__Saved data entries__

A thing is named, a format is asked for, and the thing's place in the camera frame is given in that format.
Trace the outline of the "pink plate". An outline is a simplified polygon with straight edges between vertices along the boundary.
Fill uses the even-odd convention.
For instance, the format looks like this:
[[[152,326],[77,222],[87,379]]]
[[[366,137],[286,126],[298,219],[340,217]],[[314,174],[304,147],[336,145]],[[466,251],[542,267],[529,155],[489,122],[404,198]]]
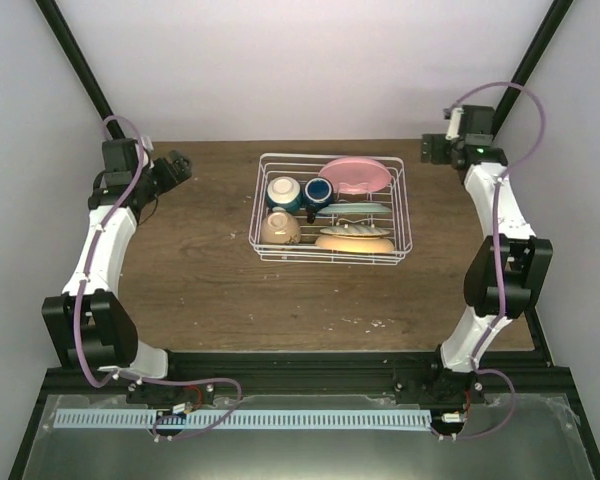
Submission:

__WHAT TO DO__
Please print the entries shown above again, exactly, and skip the pictures.

__SOLUTION TO THIS PROBLEM__
A thing is named, a format is asked for, and the thing's place in the camera frame is given in that format.
Trace the outline of the "pink plate". An outline is a simplified polygon with straight edges between vertices along the boundary.
Fill uses the even-odd convention.
For instance, the format looks like this:
[[[152,326],[77,222],[87,379]]]
[[[366,137],[286,126],[298,219],[340,217]],[[314,174],[304,147],[336,145]],[[466,251],[542,267],[529,155],[489,122],[404,198]]]
Submission:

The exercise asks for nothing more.